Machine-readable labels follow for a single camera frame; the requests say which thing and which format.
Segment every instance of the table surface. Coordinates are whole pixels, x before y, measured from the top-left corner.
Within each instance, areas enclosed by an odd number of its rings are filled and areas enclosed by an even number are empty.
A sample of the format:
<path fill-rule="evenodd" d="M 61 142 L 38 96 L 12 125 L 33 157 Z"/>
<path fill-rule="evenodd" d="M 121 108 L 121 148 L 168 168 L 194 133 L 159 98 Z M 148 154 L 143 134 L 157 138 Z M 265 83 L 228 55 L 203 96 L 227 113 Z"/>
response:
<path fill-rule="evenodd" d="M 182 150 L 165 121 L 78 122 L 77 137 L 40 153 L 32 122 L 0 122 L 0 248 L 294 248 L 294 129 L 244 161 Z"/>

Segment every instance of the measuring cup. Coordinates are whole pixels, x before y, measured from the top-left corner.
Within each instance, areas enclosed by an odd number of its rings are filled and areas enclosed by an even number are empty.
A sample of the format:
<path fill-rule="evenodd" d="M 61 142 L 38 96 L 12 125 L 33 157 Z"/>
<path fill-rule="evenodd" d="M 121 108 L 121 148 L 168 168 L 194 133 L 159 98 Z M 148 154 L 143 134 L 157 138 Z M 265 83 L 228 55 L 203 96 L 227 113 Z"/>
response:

ASSIGNED TASK:
Give the entries once more, exactly as they appear.

TASK RESPONSE:
Machine-readable labels follow for a single camera frame; the requests say which thing and which format.
Segment every instance of the table surface. Coordinates are whole pixels, x before y, measured from the top-left corner.
Within each instance, areas enclosed by an odd number of its rings are filled and areas enclosed by an even number are empty.
A sample of the format:
<path fill-rule="evenodd" d="M 61 142 L 38 96 L 12 125 L 33 157 Z"/>
<path fill-rule="evenodd" d="M 121 108 L 121 148 L 168 168 L 194 133 L 159 98 Z M 148 154 L 143 134 L 157 138 Z M 265 83 L 228 55 L 203 96 L 227 113 Z"/>
response:
<path fill-rule="evenodd" d="M 182 150 L 165 121 L 78 122 L 77 137 L 40 153 L 32 122 L 0 122 L 0 248 L 294 248 L 294 129 L 244 161 Z"/>

Segment every instance of the measuring cup. Coordinates are whole pixels, x before y, measured from the top-left corner.
Within each instance, areas enclosed by an odd number of its rings are filled and areas enclosed by an even number are empty.
A sample of the format:
<path fill-rule="evenodd" d="M 61 142 L 38 96 L 12 125 L 33 157 Z"/>
<path fill-rule="evenodd" d="M 121 108 L 121 148 L 168 168 L 194 133 L 159 98 Z M 148 154 L 143 134 L 157 138 Z M 265 83 L 228 55 L 203 96 L 227 113 Z"/>
response:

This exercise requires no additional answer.